EXERCISE OBJECTIVE: Check every line of the data below for the word "bundle". Copy the ones that have it.

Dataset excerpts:

□ □ □ □

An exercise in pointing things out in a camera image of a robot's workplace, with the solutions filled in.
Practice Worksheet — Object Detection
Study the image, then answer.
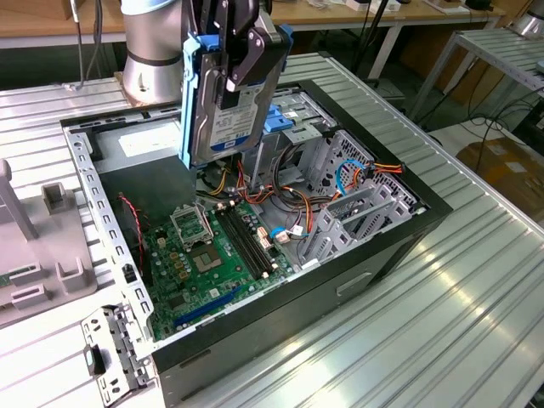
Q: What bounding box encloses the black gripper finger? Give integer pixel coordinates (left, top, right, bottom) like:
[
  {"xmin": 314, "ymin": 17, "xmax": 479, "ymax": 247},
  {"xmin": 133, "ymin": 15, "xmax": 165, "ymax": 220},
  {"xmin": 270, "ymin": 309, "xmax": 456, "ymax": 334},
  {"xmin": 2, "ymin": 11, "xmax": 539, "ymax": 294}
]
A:
[
  {"xmin": 212, "ymin": 0, "xmax": 283, "ymax": 110},
  {"xmin": 180, "ymin": 0, "xmax": 201, "ymax": 39}
]

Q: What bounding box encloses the hard disk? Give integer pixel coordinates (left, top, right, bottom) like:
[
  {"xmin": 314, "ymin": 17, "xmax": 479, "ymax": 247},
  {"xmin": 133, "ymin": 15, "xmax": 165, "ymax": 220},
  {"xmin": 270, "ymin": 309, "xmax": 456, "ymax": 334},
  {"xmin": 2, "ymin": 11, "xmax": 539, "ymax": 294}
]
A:
[{"xmin": 178, "ymin": 23, "xmax": 295, "ymax": 169}]

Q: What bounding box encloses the blue data wire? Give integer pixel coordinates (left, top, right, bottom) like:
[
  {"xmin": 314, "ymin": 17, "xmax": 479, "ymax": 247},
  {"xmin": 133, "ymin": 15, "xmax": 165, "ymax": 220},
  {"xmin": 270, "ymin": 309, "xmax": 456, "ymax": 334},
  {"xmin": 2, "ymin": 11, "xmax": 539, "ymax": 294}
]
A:
[{"xmin": 334, "ymin": 157, "xmax": 367, "ymax": 197}]

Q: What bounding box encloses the orange power wire black plug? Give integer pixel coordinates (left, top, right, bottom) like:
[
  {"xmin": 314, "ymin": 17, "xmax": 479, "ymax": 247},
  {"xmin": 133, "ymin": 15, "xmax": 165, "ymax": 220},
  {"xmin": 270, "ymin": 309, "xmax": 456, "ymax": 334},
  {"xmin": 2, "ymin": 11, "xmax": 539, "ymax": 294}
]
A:
[{"xmin": 278, "ymin": 161, "xmax": 404, "ymax": 239}]

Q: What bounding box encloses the metal disk bay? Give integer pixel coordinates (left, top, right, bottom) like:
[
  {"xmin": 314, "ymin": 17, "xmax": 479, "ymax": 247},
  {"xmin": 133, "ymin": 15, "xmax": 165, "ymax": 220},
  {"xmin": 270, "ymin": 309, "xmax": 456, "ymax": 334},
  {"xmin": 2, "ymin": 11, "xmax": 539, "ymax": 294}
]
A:
[{"xmin": 297, "ymin": 182, "xmax": 416, "ymax": 273}]

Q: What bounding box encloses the blue plastic drive latch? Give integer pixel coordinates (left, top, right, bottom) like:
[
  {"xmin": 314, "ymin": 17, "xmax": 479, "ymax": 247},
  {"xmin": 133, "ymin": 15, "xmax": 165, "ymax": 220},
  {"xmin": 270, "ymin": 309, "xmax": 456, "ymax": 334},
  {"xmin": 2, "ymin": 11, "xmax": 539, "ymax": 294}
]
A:
[{"xmin": 263, "ymin": 104, "xmax": 295, "ymax": 133}]

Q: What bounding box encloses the metal optical drive cage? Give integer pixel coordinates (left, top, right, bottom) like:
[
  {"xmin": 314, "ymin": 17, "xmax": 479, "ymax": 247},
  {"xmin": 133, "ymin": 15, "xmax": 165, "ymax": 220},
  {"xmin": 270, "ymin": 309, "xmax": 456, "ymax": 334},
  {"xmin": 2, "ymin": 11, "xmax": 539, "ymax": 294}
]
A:
[{"xmin": 254, "ymin": 91, "xmax": 337, "ymax": 192}]

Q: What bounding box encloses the white box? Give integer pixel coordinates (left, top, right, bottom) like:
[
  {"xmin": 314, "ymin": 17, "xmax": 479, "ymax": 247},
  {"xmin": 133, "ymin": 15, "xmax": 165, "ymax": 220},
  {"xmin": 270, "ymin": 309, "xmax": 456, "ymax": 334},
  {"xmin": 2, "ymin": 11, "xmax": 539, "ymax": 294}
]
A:
[{"xmin": 346, "ymin": 0, "xmax": 403, "ymax": 13}]

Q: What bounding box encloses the black stand pole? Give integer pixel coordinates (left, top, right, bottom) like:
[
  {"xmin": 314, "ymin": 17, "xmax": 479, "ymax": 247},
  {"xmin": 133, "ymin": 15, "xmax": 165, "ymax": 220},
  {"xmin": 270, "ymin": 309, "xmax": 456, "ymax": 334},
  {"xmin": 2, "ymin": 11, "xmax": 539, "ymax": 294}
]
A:
[{"xmin": 352, "ymin": 0, "xmax": 391, "ymax": 86}]

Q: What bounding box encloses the black plastic retainer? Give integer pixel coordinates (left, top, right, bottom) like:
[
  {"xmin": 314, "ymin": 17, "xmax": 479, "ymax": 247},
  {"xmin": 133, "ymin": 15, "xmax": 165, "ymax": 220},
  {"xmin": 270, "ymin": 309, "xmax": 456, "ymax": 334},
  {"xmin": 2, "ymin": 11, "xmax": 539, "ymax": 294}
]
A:
[{"xmin": 88, "ymin": 130, "xmax": 105, "ymax": 162}]

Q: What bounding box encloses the grey power supply unit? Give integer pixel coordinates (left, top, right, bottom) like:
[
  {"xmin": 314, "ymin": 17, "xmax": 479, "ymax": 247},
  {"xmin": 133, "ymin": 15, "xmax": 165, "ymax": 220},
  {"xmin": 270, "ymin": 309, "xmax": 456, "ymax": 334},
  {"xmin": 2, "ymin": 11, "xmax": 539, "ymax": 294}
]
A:
[{"xmin": 91, "ymin": 121, "xmax": 200, "ymax": 218}]

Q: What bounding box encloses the black RAM slot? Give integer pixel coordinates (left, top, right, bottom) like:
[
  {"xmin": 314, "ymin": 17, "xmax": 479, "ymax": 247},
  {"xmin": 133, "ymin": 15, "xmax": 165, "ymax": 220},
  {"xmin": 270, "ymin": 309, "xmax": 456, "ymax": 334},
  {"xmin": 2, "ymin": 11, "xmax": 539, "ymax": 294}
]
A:
[
  {"xmin": 214, "ymin": 206, "xmax": 267, "ymax": 281},
  {"xmin": 227, "ymin": 202, "xmax": 278, "ymax": 271}
]

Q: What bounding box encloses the metal socket cover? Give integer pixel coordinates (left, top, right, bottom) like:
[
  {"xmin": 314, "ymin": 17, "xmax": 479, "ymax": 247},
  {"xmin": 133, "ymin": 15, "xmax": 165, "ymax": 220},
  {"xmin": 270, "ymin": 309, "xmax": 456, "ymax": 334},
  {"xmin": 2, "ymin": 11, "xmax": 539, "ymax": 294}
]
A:
[{"xmin": 168, "ymin": 203, "xmax": 213, "ymax": 250}]

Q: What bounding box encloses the CPU socket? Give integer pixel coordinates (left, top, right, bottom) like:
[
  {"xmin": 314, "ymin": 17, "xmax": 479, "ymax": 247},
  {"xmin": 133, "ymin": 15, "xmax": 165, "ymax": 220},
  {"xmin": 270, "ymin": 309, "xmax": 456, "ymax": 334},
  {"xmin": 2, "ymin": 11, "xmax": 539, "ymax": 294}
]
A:
[{"xmin": 189, "ymin": 244, "xmax": 226, "ymax": 275}]

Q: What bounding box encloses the black case fan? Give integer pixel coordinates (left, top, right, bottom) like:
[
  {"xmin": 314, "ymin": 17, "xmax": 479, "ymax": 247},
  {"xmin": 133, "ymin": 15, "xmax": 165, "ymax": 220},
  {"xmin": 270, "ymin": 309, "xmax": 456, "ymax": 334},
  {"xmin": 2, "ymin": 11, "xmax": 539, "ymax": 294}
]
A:
[{"xmin": 110, "ymin": 193, "xmax": 150, "ymax": 281}]

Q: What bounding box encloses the metal slat side table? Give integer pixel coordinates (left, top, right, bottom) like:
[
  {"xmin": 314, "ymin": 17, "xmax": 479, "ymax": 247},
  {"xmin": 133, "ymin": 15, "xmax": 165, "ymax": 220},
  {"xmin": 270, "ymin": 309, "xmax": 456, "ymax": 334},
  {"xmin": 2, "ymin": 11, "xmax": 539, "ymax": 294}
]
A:
[{"xmin": 410, "ymin": 27, "xmax": 544, "ymax": 124}]

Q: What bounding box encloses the green motherboard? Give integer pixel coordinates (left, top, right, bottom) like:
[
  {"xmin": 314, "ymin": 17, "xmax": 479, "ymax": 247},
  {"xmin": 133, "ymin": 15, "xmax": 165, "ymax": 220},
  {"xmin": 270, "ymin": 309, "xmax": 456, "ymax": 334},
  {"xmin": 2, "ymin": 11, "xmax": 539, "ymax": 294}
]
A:
[{"xmin": 142, "ymin": 199, "xmax": 298, "ymax": 341}]

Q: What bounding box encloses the blue expansion slot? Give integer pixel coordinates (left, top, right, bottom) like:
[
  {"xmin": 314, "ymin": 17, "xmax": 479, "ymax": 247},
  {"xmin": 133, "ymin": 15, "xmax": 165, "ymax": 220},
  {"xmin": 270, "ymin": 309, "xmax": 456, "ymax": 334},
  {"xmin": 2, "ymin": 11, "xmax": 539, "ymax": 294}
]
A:
[{"xmin": 172, "ymin": 284, "xmax": 244, "ymax": 329}]

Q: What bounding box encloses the grey parts rack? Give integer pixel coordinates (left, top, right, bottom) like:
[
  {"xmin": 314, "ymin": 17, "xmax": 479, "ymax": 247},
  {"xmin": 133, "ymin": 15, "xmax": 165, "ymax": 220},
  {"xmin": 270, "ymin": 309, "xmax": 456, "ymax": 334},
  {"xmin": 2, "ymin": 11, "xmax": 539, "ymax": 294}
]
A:
[{"xmin": 0, "ymin": 157, "xmax": 114, "ymax": 328}]

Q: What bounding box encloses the large cardboard box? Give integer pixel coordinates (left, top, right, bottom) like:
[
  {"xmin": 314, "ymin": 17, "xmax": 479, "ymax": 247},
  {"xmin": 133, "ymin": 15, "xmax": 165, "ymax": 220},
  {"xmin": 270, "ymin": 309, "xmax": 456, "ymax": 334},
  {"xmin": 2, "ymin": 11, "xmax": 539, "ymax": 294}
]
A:
[{"xmin": 456, "ymin": 135, "xmax": 544, "ymax": 213}]

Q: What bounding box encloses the black open PC case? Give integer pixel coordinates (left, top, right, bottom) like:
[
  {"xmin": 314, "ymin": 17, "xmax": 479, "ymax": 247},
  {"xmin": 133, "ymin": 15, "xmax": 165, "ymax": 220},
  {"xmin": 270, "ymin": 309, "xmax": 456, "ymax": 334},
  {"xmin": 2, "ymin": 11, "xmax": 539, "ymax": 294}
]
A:
[{"xmin": 59, "ymin": 78, "xmax": 454, "ymax": 408}]

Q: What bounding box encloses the black latch teal label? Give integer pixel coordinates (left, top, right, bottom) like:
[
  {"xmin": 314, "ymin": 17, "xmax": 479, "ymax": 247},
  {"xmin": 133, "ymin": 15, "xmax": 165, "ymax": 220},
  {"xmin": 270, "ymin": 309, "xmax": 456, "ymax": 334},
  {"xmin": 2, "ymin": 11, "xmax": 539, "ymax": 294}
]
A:
[{"xmin": 82, "ymin": 344, "xmax": 107, "ymax": 376}]

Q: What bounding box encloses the black cable loop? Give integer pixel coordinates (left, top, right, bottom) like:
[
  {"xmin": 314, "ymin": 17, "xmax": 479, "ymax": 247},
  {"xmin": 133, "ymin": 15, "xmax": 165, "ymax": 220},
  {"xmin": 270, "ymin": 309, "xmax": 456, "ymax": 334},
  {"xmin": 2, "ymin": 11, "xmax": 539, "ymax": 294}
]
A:
[{"xmin": 273, "ymin": 142, "xmax": 311, "ymax": 201}]

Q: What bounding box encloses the yellow black wire bundle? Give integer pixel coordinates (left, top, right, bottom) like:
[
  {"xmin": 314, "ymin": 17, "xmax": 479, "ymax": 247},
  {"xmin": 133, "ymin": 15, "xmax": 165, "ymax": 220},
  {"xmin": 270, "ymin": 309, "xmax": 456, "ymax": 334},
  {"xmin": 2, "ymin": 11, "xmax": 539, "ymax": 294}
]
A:
[{"xmin": 207, "ymin": 163, "xmax": 234, "ymax": 197}]

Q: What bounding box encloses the red orange wire bundle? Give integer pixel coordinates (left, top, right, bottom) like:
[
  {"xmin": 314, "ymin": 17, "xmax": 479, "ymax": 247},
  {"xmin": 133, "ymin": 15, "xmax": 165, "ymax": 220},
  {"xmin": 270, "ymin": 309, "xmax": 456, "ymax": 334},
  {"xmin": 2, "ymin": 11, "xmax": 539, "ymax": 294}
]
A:
[{"xmin": 235, "ymin": 160, "xmax": 277, "ymax": 209}]

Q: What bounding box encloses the wooden desk white frame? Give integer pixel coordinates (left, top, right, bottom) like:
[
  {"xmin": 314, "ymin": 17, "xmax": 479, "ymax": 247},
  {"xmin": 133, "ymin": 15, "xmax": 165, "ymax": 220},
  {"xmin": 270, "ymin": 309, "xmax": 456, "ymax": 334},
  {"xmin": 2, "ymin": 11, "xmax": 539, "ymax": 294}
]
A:
[{"xmin": 0, "ymin": 0, "xmax": 507, "ymax": 82}]

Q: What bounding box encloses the short blue wire white plug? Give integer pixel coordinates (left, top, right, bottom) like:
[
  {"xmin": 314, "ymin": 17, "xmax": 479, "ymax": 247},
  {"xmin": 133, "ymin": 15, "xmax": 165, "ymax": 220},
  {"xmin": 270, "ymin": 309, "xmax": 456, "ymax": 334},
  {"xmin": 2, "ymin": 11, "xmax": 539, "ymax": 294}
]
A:
[{"xmin": 269, "ymin": 224, "xmax": 307, "ymax": 246}]

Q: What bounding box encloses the red black fan wire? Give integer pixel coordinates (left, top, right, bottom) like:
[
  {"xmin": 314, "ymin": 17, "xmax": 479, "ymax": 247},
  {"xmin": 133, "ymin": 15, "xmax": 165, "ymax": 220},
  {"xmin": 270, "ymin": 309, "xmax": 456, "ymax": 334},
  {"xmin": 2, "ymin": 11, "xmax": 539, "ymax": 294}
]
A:
[{"xmin": 116, "ymin": 193, "xmax": 146, "ymax": 256}]

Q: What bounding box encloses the hinged metal slot bracket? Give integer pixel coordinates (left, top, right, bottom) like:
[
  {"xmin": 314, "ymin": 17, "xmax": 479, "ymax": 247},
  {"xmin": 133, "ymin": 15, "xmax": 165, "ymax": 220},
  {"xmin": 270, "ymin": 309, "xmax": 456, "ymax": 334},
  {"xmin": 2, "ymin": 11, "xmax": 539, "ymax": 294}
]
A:
[{"xmin": 80, "ymin": 303, "xmax": 156, "ymax": 405}]

□ □ □ □

FINISHED EXERCISE:
Q: What bounding box encloses the yellow black wire bundle? Give integer pixel coordinates (left, top, right, bottom) like:
Q: What bounding box encloses the red orange wire bundle? Give integer pixel coordinates (left, top, right, bottom) like:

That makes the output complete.